■ AIM OF THE TASK
Restate all the data word for word, leaving nothing out.

### RAW DATA

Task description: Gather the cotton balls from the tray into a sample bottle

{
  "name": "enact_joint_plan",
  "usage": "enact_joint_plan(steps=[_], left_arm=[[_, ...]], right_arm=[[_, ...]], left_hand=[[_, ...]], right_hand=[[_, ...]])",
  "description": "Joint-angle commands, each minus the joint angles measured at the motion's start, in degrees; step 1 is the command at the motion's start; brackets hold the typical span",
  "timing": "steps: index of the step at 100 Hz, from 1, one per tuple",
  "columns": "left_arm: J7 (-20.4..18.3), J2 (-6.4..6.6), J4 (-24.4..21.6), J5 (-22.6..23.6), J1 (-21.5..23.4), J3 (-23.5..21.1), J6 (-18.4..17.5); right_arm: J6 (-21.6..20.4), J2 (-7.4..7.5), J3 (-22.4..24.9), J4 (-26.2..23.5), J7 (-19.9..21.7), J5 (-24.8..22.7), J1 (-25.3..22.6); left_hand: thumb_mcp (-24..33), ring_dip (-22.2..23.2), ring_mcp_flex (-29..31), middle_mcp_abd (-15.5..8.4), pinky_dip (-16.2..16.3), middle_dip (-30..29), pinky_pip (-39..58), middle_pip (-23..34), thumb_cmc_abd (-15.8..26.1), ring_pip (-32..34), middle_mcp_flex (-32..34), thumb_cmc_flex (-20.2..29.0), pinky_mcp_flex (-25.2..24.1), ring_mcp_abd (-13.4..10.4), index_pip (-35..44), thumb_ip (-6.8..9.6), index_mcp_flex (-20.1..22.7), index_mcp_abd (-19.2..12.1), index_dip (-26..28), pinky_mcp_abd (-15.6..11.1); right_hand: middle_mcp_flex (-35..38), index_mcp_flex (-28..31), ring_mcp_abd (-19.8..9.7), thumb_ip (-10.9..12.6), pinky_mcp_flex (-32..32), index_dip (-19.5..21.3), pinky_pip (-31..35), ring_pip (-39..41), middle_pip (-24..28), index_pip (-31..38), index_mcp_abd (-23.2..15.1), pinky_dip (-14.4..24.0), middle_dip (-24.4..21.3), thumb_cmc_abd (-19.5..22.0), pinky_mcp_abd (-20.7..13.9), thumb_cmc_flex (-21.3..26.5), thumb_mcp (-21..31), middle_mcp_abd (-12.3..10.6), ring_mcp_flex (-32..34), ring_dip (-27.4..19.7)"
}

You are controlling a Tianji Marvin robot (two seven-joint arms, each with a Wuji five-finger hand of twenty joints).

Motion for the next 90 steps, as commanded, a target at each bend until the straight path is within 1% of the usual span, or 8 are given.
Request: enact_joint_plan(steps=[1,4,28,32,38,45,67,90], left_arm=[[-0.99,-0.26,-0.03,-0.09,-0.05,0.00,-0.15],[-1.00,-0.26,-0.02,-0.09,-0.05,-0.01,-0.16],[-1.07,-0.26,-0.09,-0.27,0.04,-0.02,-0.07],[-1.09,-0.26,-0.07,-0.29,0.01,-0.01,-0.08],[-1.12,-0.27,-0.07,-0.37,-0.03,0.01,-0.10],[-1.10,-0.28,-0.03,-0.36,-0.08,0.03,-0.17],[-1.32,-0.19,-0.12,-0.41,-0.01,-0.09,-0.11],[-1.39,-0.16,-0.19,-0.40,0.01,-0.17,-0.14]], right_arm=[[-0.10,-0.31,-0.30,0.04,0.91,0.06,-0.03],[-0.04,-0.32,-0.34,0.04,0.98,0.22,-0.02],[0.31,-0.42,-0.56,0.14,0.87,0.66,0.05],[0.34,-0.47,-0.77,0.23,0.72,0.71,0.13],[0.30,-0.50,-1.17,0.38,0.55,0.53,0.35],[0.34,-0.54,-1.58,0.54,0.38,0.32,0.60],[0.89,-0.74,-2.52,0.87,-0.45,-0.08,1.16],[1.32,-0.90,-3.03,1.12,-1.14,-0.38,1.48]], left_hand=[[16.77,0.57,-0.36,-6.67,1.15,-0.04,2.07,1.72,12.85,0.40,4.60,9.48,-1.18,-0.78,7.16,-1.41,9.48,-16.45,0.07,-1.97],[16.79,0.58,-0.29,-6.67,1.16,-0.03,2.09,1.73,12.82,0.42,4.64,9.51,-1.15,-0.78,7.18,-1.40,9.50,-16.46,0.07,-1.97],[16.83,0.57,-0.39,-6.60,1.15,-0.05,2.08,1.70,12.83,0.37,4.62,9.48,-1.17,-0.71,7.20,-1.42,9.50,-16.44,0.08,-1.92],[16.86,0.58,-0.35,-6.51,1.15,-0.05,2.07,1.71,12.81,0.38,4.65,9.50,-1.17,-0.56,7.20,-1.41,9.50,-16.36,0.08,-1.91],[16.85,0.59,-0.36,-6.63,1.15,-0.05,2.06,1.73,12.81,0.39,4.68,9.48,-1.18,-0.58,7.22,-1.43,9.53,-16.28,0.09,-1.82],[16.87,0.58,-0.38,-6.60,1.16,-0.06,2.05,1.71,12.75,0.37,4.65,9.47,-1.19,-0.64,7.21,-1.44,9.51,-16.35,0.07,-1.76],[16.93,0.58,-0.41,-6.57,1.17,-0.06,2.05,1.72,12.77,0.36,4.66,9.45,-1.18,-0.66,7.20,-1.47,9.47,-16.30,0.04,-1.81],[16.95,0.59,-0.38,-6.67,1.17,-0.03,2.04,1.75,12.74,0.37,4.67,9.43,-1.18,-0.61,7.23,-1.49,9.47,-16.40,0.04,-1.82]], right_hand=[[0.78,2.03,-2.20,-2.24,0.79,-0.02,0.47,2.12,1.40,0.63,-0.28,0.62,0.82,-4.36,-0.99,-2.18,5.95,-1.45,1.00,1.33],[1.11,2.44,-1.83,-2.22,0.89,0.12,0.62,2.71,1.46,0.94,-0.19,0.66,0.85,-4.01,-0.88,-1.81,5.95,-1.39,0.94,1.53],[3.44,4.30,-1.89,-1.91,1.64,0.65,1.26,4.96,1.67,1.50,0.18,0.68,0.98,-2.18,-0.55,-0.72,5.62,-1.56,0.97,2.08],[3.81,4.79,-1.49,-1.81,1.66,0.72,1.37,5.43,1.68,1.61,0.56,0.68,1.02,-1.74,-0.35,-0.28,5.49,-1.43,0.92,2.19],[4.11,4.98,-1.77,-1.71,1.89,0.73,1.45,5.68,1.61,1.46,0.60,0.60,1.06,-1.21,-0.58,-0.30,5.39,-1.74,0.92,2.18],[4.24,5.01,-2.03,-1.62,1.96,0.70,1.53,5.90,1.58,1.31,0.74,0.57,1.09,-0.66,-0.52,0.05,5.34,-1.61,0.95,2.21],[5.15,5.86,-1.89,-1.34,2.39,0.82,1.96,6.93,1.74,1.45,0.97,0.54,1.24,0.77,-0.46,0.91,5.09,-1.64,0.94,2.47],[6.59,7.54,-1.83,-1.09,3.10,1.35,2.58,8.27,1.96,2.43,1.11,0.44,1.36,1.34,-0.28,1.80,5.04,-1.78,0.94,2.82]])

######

■ RESPONSE TO THE EXERCISE
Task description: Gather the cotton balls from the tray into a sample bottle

{
  "name": "enact_joint_plan",
  "usage": "enact_joint_plan(steps=[_], left_arm=[[_, ...]], right_arm=[[_, ...]], left_hand=[[_, ...]], right_hand=[[_, ...]])",
  "description": "Joint-angle commands, each minus the joint angles measured at the motion's start, in degrees; step 1 is the command at the motion's start; brackets hold the typical span",
  "timing": "steps: index of the step at 100 Hz, from 1, one per tuple",
  "columns": "left_arm: J7 (-20.4..18.3), J2 (-6.4..6.6), J4 (-24.4..21.6), J5 (-22.6..23.6), J1 (-21.5..23.4), J3 (-23.5..21.1), J6 (-18.4..17.5); right_arm: J6 (-21.6..20.4), J2 (-7.4..7.5), J3 (-22.4..24.9), J4 (-26.2..23.5), J7 (-19.9..21.7), J5 (-24.8..22.7), J1 (-25.3..22.6); left_hand: thumb_mcp (-24..33), ring_dip (-22.2..23.2), ring_mcp_flex (-29..31), middle_mcp_abd (-15.5..8.4), pinky_dip (-16.2..16.3), middle_dip (-30..29), pinky_pip (-39..58), middle_pip (-23..34), thumb_cmc_abd (-15.8..26.1), ring_pip (-32..34), middle_mcp_flex (-32..34), thumb_cmc_flex (-20.2..29.0), pinky_mcp_flex (-25.2..24.1), ring_mcp_abd (-13.4..10.4), index_pip (-35..44), thumb_ip (-6.8..9.6), index_mcp_flex (-20.1..22.7), index_mcp_abd (-19.2..12.1), index_dip (-26..28), pinky_mcp_abd (-15.6..11.1); right_hand: middle_mcp_flex (-35..38), index_mcp_flex (-28..31), ring_mcp_abd (-19.8..9.7), thumb_ip (-10.9..12.6), pinky_mcp_flex (-32..32), index_dip (-19.5..21.3), pinky_pip (-31..35), ring_pip (-39..41), middle_pip (-24..28), index_pip (-31..38), index_mcp_abd (-23.2..15.1), pinky_dip (-14.4..24.0), middle_dip (-24.4..21.3), thumb_cmc_abd (-19.5..22.0), pinky_mcp_abd (-20.7..13.9), thumb_cmc_flex (-21.3..26.5), thumb_mcp (-21..31), middle_mcp_abd (-12.3..10.6), ring_mcp_flex (-32..34), ring_dip (-27.4..19.7)"
}

You are controlling a Tianji Marvin robot (two seven-joint arms, each with a Wuji five-finger hand of twenty joints).

Motion for the next 90 steps, as commanded, a target at each bend until the straight path is within 1% of the usual span, or 8 are given.
Request: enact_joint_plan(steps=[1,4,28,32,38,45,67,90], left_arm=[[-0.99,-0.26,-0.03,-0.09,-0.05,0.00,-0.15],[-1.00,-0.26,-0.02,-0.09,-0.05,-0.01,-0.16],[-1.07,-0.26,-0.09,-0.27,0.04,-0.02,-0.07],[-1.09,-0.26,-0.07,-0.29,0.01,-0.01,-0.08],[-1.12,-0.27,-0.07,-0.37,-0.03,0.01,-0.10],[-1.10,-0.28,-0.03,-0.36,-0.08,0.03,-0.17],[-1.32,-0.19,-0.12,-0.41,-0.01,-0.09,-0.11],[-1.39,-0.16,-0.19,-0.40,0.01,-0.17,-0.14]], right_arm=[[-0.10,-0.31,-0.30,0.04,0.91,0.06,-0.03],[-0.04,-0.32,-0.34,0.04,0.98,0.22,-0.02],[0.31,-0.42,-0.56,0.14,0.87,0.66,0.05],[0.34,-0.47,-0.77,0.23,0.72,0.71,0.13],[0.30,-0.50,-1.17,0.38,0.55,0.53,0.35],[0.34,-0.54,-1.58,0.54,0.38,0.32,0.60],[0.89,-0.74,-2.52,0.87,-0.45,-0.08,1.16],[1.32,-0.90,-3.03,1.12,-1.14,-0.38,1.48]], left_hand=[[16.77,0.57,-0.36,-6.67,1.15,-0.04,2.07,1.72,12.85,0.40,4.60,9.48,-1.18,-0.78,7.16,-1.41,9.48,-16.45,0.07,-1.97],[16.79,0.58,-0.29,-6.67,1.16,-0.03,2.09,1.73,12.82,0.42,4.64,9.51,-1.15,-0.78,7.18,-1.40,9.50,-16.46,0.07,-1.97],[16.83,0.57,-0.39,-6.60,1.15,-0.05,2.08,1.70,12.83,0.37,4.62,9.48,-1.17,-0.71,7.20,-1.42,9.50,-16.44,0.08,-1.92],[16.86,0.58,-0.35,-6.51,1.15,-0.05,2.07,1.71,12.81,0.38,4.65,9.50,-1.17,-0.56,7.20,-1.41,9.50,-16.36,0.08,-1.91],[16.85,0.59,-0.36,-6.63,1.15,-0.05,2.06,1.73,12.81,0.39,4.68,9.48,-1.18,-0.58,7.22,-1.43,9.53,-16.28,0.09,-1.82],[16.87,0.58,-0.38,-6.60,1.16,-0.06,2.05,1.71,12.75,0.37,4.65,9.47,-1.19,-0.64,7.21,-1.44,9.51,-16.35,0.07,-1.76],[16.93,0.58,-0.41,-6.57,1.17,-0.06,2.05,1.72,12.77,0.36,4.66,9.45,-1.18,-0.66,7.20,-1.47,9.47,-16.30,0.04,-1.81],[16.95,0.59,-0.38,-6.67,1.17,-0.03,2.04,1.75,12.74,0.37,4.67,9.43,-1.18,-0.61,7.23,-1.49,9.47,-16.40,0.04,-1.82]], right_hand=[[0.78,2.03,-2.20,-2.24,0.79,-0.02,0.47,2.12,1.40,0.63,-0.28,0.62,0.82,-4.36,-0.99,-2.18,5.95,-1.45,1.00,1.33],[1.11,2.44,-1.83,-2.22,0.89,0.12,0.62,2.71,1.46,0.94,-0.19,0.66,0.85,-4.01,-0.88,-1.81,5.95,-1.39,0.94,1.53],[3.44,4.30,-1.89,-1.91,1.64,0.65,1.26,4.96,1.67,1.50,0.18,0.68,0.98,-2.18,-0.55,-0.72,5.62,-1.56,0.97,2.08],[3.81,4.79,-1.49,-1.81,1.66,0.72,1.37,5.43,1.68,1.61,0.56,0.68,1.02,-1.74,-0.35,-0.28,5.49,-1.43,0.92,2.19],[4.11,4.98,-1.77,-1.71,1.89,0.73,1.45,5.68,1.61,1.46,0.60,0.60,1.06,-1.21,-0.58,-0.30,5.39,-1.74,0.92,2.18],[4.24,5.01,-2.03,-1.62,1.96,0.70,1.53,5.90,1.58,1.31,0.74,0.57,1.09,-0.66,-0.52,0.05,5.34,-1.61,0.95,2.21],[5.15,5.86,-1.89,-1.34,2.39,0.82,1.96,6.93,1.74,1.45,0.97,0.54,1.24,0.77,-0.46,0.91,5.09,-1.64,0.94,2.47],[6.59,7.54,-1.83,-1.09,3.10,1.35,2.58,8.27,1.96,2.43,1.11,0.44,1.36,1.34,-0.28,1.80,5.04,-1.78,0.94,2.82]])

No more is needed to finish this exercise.